§ EXERCISE DETAILS
From the first line to the last, write out the records exactly, leaving the pictures behind.

§ EXCERPTED DATA
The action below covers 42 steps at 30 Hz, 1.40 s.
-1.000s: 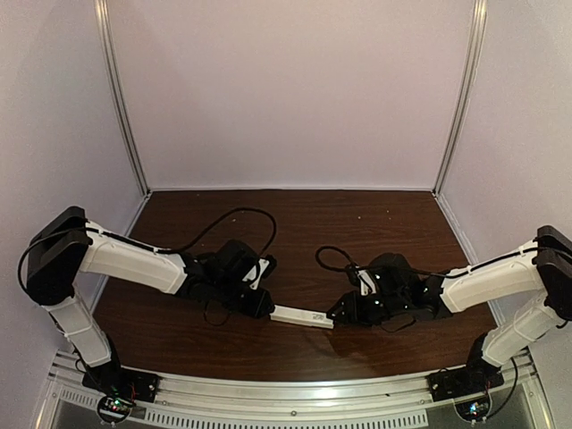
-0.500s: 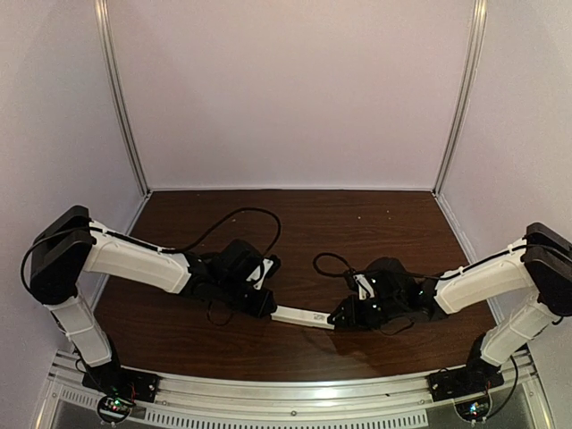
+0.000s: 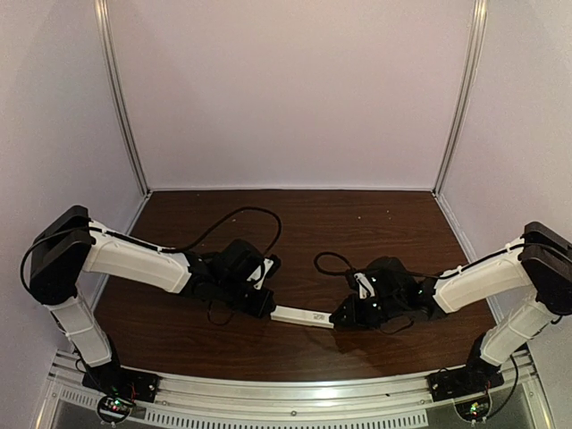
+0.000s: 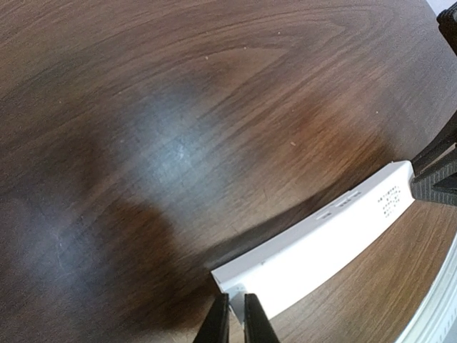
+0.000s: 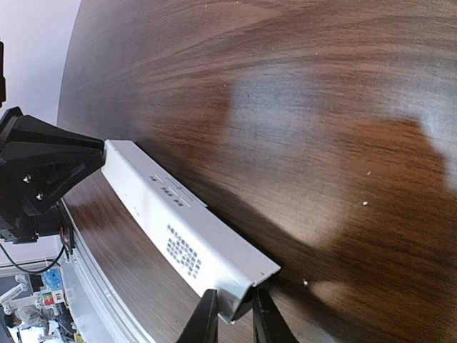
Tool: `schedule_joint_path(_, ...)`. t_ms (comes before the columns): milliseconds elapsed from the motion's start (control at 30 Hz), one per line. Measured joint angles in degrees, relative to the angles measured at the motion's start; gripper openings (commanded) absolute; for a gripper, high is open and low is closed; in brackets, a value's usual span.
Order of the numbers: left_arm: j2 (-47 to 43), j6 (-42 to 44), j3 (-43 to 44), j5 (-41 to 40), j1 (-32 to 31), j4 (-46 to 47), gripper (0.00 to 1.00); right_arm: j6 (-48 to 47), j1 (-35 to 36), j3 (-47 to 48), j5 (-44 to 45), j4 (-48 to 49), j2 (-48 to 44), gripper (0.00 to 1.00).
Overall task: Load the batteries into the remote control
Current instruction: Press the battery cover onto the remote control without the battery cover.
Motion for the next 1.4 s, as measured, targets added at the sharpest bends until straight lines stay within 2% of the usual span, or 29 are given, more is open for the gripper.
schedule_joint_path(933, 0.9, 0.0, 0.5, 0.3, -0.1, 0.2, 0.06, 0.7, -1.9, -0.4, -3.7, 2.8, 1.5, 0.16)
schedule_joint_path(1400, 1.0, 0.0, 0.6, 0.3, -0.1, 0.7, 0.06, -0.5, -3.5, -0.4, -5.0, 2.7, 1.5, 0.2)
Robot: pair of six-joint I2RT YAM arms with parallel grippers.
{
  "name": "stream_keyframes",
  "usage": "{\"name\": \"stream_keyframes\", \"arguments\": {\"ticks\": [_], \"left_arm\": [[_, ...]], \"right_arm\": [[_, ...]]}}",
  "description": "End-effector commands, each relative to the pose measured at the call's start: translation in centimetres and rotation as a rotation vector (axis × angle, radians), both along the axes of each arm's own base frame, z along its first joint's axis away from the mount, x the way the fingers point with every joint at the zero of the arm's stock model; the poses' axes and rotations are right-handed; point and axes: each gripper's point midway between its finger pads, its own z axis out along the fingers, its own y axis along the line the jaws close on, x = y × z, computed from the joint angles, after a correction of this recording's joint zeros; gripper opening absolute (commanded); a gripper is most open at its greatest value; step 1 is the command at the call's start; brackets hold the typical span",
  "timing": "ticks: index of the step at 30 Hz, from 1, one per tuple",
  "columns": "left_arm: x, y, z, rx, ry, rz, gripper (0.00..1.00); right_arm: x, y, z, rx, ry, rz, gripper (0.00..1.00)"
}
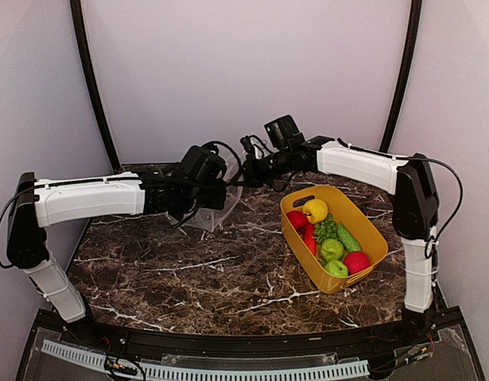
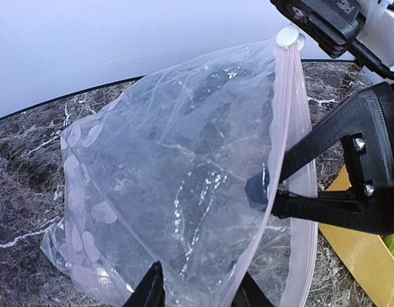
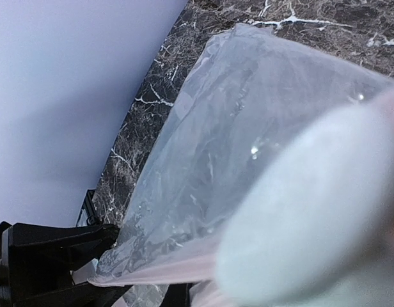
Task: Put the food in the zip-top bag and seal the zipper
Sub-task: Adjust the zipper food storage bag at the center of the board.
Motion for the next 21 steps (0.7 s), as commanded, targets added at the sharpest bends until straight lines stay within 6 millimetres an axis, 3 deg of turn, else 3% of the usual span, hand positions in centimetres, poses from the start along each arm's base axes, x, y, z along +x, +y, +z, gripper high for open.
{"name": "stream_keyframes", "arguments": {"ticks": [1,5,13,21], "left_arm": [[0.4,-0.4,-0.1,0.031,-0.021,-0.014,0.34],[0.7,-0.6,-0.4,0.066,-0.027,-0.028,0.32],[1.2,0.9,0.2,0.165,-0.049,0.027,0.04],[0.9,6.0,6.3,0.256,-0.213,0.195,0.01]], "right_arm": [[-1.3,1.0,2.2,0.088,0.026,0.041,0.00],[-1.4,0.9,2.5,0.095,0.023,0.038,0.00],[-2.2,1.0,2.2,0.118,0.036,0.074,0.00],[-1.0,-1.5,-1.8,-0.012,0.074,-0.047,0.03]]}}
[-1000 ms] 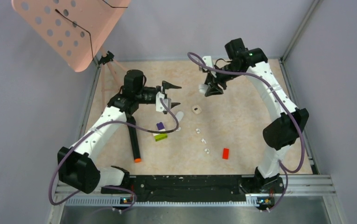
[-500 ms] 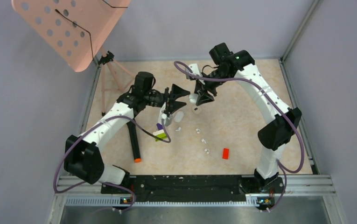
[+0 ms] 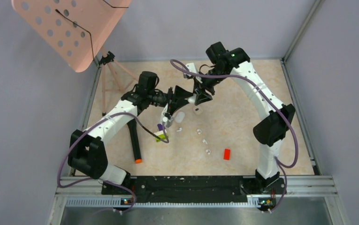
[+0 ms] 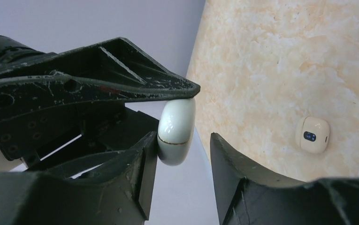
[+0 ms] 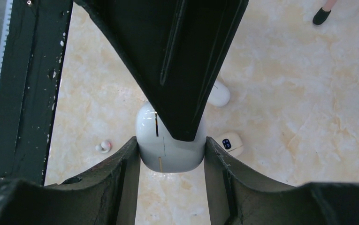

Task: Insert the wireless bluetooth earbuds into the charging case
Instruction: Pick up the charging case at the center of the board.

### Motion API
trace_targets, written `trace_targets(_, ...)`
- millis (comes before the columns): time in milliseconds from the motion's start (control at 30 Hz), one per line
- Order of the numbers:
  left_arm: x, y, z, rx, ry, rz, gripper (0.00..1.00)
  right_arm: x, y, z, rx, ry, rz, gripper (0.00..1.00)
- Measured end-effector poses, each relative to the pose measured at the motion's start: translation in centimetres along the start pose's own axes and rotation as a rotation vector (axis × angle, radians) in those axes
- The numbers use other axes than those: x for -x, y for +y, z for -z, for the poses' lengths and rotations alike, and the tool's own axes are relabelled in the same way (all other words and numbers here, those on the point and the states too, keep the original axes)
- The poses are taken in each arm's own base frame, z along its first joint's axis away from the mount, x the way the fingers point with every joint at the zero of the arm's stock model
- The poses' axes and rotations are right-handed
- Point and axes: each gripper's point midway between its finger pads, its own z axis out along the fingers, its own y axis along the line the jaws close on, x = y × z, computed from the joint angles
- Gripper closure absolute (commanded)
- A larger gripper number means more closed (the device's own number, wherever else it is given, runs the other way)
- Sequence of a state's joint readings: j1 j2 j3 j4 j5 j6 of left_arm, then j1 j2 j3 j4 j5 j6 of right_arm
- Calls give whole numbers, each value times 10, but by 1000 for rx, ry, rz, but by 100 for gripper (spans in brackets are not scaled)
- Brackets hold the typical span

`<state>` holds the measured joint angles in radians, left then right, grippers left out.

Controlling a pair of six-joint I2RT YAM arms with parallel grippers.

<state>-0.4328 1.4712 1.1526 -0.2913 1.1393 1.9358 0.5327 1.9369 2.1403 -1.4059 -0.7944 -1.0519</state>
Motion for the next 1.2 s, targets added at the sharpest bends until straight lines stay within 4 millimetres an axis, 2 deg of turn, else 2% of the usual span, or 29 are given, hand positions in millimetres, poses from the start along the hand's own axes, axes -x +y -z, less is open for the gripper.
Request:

§ RESULT OF THIS TASK
The action below covers 42 steps at 30 Hz, 1.40 s.
-1.000s: 
-0.500s: 
+0.000s: 
+0.000s: 
+0.000s: 
Tool: `schedule_joint_path(_, ...)`. t_ms (comes before the columns): milliseconds elapsed from the motion's start (control at 30 Hz), one per line. Measured joint angles in degrees, relative to the angles measured at the motion's start; gripper openings (commanded) absolute; for a gripper, high is open and low is closed; in brackets, a value's usual span.
Order of the numbers: left_arm: j2 (-47 to 43), j6 (-42 to 44), j3 (-43 to 44), j5 (-41 to 40), j1 (-32 to 31), j4 (-46 to 47), gripper (0.00 to 1.00); right_arm: j6 (-48 to 47), j1 (-35 to 36), j3 (-47 to 48), j5 (-44 to 45), j4 (-48 to 49), j2 (-48 to 44), gripper (0.00 to 1.00).
Overall task: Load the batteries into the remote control
Current instruction: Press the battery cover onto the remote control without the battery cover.
Motion for the next 1.4 s, as measured, targets added at the sharpest bends until straight lines stay within 2% of the usual span, or 29 are given, more is open for the gripper.
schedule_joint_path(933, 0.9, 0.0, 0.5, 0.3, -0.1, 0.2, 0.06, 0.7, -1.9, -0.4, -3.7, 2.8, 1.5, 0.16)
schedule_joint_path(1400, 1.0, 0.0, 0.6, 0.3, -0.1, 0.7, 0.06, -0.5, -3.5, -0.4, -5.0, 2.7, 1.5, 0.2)
Robot: pair of six-joint I2RT YAM arms with parallel grippers.
{
  "name": "stream_keyframes",
  "usage": "{\"name\": \"stream_keyframes\", \"arguments\": {\"ticks\": [_], \"left_arm\": [[_, ...]], \"right_arm\": [[_, ...]]}}",
  "description": "End-effector commands, each relative to the pose measured at the call's start: translation in centimetres and rotation as a rotation vector (axis × angle, radians), both along the axes of each arm's own base frame, z along its first joint's axis away from the mount, x the way the fingers point with every joint at the zero of the arm's stock model; the poses' axes and rotations are right-handed; point and axes: each gripper's point midway between its finger pads, its own z axis out along the fingers, its own y axis along the line the jaws close on, x = y × z, computed from the joint angles, after a correction of this recording's joint zeros; gripper opening absolute (commanded); a gripper is most open at its greatest value; step 1 is the command at the call's start; brackets hold the typical span",
  "timing": "ticks: index of the step at 30 Hz, from 1, one per tuple",
  "columns": "left_arm: x, y, z, rx, ry, rz, gripper (0.00..1.00); right_arm: x, y, z, rx, ry, rz, gripper (0.00..1.00)"
}
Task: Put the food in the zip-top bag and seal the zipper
Sub-task: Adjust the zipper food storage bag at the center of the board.
Motion for the next 21 steps (0.7 s), as commanded, targets added at the sharpest bends until straight lines stay within 6 millimetres an axis, 3 deg of turn, else 3% of the usual span, hand positions in centimetres, poses from the start along each arm's base axes, x, y, z along +x, +y, +z, gripper high for open.
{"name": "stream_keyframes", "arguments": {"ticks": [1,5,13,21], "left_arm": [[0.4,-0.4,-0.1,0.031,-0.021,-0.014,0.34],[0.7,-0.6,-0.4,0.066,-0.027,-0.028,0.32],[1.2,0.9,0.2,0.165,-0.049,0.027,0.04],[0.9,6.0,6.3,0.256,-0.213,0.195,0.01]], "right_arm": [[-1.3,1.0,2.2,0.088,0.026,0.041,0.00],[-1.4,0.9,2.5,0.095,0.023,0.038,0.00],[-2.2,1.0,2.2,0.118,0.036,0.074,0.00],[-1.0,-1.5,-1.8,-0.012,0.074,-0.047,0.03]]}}
[-1000 ms] 
[-500 ms] 
[+0 ms] 
[+0 ms] 
[+0 ms] 

Task: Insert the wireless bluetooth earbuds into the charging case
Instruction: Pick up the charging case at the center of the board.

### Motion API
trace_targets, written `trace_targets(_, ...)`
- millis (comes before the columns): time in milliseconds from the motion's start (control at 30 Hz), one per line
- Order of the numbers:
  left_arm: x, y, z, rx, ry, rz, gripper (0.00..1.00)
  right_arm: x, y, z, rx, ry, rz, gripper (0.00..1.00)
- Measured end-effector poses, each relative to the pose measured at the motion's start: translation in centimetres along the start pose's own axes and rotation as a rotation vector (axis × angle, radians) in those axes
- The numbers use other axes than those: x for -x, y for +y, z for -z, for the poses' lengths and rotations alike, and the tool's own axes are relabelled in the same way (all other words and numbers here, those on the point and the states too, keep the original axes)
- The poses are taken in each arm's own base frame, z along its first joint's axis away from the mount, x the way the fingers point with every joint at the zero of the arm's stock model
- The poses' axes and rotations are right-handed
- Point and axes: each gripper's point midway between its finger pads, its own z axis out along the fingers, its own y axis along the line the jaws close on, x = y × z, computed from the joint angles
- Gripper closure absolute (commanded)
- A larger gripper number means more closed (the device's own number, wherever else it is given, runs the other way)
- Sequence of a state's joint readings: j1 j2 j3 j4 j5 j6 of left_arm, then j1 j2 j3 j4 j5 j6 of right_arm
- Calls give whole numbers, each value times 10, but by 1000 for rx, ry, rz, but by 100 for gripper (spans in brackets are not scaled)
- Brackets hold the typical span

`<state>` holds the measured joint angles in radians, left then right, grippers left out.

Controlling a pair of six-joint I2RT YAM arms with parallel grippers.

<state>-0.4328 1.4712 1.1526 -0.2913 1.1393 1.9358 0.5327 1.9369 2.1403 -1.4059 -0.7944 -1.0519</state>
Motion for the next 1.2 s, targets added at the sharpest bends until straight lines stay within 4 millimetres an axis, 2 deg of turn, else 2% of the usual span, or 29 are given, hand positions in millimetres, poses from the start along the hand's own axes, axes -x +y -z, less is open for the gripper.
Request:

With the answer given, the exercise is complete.